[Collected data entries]
********
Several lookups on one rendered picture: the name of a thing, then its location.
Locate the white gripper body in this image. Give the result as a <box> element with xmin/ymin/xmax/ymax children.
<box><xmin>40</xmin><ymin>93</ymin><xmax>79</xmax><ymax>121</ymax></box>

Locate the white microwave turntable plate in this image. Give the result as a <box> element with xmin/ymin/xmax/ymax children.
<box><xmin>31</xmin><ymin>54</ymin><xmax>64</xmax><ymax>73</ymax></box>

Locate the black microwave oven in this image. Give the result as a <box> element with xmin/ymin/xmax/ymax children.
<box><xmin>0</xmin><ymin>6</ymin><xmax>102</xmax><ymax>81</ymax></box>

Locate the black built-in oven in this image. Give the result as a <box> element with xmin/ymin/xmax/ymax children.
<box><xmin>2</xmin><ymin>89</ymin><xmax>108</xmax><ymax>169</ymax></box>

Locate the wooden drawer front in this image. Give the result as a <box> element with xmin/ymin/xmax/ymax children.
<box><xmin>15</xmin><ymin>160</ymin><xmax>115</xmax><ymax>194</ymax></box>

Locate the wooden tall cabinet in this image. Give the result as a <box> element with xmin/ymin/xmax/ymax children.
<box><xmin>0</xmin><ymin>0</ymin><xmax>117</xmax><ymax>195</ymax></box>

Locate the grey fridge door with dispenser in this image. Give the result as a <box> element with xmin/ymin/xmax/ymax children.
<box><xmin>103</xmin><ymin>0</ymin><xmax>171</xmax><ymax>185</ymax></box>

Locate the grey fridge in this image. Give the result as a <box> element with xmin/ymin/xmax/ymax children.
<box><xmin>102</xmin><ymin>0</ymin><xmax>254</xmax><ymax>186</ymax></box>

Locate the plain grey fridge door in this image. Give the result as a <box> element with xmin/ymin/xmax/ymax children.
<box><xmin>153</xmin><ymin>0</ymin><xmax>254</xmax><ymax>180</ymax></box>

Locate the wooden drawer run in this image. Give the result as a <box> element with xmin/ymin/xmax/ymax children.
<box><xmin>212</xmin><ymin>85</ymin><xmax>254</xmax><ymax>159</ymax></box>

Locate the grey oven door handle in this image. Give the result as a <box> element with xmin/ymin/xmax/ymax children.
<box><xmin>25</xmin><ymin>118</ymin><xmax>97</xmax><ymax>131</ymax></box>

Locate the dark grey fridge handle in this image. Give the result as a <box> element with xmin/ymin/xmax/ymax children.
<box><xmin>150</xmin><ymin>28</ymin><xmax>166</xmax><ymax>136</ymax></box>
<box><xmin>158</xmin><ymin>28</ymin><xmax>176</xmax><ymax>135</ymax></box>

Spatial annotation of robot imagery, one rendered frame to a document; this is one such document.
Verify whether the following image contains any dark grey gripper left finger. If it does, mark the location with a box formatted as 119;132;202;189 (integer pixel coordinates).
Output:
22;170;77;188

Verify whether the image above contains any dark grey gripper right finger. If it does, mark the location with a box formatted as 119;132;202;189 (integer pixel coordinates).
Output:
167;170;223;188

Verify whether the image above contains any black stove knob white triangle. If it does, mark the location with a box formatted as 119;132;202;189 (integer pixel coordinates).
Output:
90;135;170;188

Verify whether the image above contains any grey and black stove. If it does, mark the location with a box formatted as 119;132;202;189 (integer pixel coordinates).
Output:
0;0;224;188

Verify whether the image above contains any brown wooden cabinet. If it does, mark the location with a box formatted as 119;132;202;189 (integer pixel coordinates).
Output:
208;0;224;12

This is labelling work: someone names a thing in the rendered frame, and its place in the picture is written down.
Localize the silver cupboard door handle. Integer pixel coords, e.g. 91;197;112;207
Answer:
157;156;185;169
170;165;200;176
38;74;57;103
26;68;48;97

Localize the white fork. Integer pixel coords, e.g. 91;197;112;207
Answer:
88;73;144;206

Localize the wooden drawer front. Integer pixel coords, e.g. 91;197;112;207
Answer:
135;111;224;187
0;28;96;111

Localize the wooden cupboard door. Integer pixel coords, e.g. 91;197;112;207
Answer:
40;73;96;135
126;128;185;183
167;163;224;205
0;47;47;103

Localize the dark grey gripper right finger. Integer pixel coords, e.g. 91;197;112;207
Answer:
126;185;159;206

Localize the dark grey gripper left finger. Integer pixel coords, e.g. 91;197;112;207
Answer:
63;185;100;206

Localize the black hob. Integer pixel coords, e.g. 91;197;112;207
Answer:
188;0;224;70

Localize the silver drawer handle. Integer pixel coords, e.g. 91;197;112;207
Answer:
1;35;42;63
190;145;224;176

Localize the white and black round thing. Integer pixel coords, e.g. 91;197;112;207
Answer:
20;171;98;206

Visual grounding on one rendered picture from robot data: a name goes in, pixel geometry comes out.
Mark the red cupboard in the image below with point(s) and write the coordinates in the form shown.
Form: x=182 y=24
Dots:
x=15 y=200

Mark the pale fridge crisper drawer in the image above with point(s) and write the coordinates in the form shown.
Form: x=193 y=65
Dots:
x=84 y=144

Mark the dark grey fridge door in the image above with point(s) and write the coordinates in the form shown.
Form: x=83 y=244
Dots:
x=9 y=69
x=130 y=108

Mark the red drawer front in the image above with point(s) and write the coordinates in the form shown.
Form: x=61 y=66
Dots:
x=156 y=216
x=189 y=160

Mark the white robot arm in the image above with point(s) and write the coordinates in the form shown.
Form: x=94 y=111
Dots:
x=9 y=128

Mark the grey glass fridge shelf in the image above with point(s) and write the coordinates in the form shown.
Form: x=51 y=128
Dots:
********
▸ What is being asked
Scan the entries above for the string "left" and copy each line that contains it.

▸ Response area
Verify whether the following image contains any dark grey gripper left finger. If it does, mark the location with a box formatted as 119;132;202;189 (integer pixel coordinates).
Localize the dark grey gripper left finger. Integer pixel coords, e.g. 91;197;112;207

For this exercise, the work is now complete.